We turned off the Tar at the exit from the R 26 to Wepener and almost immediately turned right to run roughly parallel on a gravel road I understand is the S361. The road was more varied than the stretch from Ladybrand to Hobhouse but still pretty uneventful. On the return route we skipped this section and rode on the R26 due to time pressure.

Filling up in Zastron, we jumped back on the R26 until we crossed the border into Eastern Cape. . 3km's after the bridge we turned left onto a road that ran along the contours and next to the Tele river. It was here that the trip felt like it had started for us. The scenery was starting to get more dramatic and we started to hit what we felt was the real Lesotho/SA border country. We passed a few rural areas along the river. Watch out for animals on the roads here, but especially watch out for the kids, who loved the bikes, but were getting a bit excited and wanted to run into and along the road. We'd read of one or two hostile incidents here in Upper Telle, but we had no trouble, keeping it slow and careful until we had passed through most of the residential areas.

Once you clear the houses, the road runs along a beautiful valley, with sandstone formations all around. It is here, between Sikroxweni and the church near Dili Dili, that you are closest to the border, as it runs along the Tele river. From the church at Dili Dili, you turn away from the river and the climb up to Lundean's Nek starts (R393). This is one of the most beautiful roads I have ever ridden/driven. Twisting and turning through some spectacular scenery, with lots of stretches of good road interspersed with the occasional rocky/technical patch. We didn't encounter any soft sand at all on this trip, with most roads being hard packed with the occasional loose stone patch.

Lundean's Nek should be on every adventure rider's list. For a novice like me, with enough technicality to make it a challenge, but far from overwhelming, it was a treat. For a more experienced rider like Trav, between the scenery and the twisting road and the views, it was a different kind of treat.

We stopped for a short break at the top. Perfect weather for us to take in the views and pat ourselves on the back for making it most of the way thus far.

The descent was easy, with a few rough patches that required some care, but after some 7 hours in the saddle we were happy not to be too challenged. We could almost start to taste the beers that were waiting down in Rhodes.. ;D . Crossing the Bell river we were now on the R 396 road between Rhodes and Barkly East where we were pretty watchful for oncoming traffic, as it gets busier but is still pretty twisty, with lots of blind corners. Exercise caution here.

We overnighted in Rhodes at Walkerbouts Inn, where Dave and his team made us feel properly welcome. I have a deal with Dave that he will take me light tackle fishing for Buffalo and I'll take him Haggis Hunting.... A bit of an inside joke, but ask him for the fly fishing guidebook for the area when you get there and you'll see what I mean.

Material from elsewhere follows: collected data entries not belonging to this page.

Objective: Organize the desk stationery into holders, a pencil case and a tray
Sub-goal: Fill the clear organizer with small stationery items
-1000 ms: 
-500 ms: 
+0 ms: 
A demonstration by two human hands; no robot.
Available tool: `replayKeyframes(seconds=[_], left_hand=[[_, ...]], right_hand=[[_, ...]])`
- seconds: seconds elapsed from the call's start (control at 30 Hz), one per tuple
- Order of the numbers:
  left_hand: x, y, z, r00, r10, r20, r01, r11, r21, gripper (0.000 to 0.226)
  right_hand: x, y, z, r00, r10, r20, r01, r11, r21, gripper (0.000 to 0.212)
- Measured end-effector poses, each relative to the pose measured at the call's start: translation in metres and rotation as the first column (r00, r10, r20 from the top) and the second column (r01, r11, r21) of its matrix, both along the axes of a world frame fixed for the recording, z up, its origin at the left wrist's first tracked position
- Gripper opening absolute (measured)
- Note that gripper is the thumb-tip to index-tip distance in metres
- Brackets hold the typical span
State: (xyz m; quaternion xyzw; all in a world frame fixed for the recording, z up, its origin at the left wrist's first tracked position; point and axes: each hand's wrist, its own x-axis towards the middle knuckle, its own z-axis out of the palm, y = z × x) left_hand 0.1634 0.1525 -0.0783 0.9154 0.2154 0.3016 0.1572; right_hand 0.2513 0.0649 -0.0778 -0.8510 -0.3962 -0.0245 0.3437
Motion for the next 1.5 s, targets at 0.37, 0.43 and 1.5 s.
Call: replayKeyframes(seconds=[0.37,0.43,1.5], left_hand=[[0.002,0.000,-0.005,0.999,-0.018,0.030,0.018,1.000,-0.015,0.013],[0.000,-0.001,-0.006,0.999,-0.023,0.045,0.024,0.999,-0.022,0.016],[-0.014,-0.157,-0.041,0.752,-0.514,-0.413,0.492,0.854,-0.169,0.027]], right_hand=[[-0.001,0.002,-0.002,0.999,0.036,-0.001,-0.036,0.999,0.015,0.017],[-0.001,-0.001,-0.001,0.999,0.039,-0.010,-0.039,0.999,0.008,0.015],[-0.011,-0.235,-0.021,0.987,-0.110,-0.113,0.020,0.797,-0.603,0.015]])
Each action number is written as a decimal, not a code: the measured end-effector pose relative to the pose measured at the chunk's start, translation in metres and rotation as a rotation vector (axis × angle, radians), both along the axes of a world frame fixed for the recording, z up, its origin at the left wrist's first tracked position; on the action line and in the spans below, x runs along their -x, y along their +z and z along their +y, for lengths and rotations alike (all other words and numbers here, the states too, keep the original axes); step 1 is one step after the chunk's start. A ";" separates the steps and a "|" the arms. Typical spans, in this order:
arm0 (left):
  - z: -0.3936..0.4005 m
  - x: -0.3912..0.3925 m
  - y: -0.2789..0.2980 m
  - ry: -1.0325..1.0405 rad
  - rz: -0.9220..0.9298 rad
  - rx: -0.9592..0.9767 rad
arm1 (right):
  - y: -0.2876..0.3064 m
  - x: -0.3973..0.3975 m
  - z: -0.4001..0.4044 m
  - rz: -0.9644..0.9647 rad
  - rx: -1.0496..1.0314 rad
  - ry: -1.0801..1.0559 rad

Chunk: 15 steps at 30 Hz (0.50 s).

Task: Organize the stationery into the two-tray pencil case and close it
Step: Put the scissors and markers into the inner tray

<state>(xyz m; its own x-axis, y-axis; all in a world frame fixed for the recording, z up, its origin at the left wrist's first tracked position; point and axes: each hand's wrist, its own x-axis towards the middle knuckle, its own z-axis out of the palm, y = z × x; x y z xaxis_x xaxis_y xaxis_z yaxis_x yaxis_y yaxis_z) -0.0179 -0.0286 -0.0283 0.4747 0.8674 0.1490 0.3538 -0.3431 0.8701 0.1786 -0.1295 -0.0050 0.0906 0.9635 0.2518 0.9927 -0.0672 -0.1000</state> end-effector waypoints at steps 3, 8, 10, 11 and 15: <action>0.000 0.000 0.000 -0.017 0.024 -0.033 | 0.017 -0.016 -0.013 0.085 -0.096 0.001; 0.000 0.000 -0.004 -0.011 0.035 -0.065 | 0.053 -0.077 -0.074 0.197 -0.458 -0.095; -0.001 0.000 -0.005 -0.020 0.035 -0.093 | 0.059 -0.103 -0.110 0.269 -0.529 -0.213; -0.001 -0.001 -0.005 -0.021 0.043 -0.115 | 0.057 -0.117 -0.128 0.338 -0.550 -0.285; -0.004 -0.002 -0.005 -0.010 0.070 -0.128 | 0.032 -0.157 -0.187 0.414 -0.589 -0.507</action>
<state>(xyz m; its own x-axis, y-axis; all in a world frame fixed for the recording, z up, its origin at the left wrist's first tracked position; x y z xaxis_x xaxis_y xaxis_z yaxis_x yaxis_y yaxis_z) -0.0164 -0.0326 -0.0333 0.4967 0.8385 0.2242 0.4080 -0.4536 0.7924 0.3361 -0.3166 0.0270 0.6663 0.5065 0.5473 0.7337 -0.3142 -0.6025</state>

My first impression of Rhodes was a bit disappointing. The camp site looked washed away, literally. The buildings looked run down and I saw that the famous Hotel was closed. Everything seemed to point a slowly dying town. Happily, two days later, after chatting to the local residents and getting to know the place better, my impressions had changed 180 degrees. it is a small community, but business is up and I left there feeling like a flyfishing visit together with my wife and son was recommended, even compulsory.

The next day was our "loop" day, with a trip up to Tiffindell, where after we would run along the contours on the track between Tiffindell and the top of Naude's Nek pass and past the Tenahead lodge. We would then make a run down the pass, to Maclear for fuel and then come back up Naude's back to Rhodes. Or so we thought......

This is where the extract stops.